Death
After suffering from chronic headaches for several years, in April 1793 Bodega y Quadra requested a leave from his duties to restore his health. It was granted and he left San Blas for Guadalajara and Mexico City. He suffered a strong fluxo de sangre (blood loss or haemorrhage) in Guadalajara. He had a seizure in Mexico City and died there on March 26, 1794, at the age of 49. The internist Dr. John Naish has conjectured that Bodega y Quadra's death was the result of either a brain tumor or the severest form of hypertension. Given the lack of details and the imprecision contemporary diagnosis and description, Viceroy Revillagigedo's statement official statement that Bodega died "of natural causes" is indisputable.
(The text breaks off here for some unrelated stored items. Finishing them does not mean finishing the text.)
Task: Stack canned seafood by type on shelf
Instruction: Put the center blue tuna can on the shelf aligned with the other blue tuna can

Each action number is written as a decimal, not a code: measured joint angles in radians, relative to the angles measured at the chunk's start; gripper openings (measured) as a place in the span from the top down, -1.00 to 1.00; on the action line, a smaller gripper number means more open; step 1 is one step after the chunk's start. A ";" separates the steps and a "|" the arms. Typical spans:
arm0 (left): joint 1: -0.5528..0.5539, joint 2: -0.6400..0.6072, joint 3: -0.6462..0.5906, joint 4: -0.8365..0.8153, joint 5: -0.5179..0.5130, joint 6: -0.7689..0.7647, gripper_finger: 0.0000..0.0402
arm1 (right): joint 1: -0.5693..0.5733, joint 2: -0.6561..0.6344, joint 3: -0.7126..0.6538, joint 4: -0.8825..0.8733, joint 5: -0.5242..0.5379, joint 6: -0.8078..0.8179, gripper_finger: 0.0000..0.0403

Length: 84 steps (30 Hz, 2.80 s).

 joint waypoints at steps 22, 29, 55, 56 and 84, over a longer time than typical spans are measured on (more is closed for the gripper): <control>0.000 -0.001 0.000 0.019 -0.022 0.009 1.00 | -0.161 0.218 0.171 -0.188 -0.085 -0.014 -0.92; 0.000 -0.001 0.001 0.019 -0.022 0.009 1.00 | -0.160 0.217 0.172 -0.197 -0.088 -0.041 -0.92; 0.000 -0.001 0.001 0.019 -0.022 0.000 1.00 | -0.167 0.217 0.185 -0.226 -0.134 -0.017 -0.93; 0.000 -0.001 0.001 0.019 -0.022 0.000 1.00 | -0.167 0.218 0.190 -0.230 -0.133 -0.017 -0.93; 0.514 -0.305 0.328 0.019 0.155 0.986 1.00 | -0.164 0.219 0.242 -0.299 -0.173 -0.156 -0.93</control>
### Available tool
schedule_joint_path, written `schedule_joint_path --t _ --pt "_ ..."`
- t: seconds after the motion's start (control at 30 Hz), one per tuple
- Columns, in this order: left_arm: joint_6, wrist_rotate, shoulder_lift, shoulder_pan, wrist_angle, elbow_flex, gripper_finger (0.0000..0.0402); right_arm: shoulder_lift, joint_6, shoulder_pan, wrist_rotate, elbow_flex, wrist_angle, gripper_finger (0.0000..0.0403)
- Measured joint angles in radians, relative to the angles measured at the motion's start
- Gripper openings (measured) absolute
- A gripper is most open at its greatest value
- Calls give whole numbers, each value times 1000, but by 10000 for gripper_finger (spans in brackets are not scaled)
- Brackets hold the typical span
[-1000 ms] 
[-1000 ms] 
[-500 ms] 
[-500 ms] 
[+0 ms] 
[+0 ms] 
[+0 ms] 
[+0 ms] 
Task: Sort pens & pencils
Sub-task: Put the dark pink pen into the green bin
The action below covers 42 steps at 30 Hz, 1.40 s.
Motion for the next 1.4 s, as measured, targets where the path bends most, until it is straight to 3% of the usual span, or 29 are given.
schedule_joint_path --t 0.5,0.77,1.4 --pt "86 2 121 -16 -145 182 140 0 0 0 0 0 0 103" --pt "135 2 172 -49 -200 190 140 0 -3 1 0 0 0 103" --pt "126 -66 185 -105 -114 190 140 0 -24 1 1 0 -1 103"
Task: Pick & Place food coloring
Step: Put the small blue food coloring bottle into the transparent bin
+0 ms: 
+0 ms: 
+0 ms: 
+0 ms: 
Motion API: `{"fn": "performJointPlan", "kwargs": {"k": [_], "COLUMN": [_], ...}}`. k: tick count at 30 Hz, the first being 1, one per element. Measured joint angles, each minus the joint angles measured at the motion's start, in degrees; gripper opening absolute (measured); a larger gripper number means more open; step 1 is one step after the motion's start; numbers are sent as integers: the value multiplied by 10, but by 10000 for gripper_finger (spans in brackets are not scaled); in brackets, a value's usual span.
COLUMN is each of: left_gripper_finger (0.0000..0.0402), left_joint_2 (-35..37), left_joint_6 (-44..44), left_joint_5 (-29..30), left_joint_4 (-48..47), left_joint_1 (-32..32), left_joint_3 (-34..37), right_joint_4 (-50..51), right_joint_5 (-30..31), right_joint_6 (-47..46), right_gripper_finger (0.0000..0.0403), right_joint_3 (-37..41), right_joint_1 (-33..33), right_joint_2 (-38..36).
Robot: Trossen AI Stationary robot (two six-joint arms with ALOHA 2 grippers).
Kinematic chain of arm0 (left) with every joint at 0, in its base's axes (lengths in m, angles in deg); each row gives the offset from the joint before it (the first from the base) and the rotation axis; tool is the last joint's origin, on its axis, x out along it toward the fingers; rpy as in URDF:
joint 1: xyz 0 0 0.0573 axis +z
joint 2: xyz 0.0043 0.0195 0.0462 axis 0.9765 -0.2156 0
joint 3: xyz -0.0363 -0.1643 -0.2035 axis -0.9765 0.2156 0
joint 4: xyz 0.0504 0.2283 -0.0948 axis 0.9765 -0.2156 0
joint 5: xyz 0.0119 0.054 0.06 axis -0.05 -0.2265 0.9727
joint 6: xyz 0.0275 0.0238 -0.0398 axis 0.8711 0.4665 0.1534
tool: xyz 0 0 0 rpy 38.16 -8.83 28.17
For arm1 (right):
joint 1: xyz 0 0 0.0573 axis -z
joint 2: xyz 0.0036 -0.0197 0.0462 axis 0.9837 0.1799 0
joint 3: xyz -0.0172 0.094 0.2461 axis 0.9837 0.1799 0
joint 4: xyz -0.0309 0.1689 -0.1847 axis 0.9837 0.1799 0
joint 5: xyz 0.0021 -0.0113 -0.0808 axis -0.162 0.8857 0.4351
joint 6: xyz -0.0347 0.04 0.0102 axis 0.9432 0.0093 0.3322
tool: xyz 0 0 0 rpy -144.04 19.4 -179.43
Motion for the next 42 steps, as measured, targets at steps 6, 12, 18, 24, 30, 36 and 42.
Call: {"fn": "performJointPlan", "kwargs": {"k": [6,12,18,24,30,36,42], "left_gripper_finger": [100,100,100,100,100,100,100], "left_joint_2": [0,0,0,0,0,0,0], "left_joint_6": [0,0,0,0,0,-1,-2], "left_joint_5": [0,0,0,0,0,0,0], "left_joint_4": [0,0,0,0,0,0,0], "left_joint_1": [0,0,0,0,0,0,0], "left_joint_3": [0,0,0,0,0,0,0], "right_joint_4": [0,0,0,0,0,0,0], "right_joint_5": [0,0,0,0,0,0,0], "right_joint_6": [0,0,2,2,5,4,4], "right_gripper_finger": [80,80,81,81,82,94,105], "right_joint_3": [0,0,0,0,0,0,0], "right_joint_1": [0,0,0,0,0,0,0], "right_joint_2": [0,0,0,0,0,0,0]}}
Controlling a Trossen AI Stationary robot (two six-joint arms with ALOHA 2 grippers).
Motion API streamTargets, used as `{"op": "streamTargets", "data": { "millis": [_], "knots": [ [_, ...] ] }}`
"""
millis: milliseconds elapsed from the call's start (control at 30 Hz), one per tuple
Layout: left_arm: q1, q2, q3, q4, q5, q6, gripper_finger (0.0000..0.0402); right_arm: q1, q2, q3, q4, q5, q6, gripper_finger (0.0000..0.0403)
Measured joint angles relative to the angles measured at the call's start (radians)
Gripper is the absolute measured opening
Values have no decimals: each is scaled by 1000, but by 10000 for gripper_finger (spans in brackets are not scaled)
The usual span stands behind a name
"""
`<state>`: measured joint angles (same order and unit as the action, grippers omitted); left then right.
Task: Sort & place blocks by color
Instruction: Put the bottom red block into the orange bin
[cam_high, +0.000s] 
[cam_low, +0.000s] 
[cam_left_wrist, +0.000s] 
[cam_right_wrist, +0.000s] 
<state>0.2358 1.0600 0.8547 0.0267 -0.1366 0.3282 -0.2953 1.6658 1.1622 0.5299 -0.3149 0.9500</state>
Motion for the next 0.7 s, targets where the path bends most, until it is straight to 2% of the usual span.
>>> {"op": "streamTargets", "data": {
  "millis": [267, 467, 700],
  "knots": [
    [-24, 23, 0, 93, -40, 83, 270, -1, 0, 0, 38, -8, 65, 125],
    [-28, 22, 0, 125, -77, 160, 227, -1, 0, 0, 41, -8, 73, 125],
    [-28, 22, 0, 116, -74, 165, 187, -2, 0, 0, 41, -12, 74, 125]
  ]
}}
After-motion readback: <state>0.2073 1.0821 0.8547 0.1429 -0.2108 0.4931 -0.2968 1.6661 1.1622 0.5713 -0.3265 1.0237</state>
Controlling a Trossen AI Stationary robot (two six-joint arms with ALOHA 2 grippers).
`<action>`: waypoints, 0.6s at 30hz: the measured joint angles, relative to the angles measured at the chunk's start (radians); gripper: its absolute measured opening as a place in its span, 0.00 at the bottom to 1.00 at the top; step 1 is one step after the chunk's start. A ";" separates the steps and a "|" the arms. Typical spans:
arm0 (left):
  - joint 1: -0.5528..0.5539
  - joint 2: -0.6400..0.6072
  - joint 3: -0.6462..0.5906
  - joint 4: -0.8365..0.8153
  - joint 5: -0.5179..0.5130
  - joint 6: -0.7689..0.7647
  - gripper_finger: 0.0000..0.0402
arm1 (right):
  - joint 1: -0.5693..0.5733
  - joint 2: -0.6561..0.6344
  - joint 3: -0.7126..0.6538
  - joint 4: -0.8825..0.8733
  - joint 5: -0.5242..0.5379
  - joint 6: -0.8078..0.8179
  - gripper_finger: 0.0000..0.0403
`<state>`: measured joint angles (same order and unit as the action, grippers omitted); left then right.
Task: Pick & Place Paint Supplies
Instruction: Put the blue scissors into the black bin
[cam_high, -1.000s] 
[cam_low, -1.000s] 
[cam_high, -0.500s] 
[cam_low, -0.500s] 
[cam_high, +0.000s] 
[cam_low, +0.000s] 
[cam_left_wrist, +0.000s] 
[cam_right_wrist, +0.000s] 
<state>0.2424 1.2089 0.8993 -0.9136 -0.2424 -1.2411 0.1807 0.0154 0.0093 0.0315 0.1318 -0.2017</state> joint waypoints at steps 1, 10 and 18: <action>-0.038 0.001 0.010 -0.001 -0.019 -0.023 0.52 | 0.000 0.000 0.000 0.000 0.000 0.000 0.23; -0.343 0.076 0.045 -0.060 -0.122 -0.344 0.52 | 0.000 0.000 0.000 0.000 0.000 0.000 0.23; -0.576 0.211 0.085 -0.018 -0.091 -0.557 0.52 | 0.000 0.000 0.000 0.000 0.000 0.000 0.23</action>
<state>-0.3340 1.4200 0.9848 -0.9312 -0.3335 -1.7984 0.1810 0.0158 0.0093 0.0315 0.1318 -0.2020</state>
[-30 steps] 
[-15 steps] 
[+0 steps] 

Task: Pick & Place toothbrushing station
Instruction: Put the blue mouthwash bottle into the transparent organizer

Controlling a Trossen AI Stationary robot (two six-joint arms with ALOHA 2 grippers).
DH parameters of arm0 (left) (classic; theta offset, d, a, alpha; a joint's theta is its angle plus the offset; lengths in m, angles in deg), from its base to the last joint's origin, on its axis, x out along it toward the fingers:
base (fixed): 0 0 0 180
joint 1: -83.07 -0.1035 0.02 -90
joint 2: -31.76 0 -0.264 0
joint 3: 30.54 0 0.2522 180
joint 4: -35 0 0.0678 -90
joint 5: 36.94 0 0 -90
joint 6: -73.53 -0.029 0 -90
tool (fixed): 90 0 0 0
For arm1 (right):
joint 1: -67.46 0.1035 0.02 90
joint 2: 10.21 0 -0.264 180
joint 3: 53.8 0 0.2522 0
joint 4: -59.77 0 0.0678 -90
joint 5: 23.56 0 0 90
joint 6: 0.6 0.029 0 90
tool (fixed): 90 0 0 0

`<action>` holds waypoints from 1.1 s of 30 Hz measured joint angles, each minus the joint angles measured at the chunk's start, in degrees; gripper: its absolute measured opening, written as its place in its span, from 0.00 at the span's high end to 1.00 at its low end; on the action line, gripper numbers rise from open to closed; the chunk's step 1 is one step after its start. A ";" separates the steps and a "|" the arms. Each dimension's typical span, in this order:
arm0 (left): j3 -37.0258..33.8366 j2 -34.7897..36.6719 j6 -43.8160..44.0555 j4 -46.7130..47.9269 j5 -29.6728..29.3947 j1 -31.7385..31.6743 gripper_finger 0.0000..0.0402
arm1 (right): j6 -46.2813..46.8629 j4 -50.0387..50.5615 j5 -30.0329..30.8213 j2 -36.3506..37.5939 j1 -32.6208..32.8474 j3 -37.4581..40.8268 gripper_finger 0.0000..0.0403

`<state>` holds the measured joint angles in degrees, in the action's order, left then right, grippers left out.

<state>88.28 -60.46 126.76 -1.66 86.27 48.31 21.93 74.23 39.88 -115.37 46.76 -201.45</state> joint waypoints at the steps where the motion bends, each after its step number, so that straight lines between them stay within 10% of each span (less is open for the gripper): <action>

When George Vancouver, at Nootka Sound again in September 1794, learned of Bodega's death, he wrote in his journal (grammar and misspellings from the original):
"The death of our highly valuable and much esteemed friend Senr Quadra, who in the month of March had died at St. Blas, universally lamaneted. Having endeavoured, on a former occasion, to point out the degree of admiration and respect with which the conduct of Sen'r Quadra toward our little community had impressed us during his life, I cannot refrain, now that he is no more, from rendering that justice to his memory to which it is so amply intitled, by stating, that the unexpected melancholey event of his decease operated on the minds of us all, in a way more easily to be imagined than described: and whilst it excited our most grateful acknowledgements, it produced the deepest regret for the loss of a character so amiable, and so truly ornamental to civil society."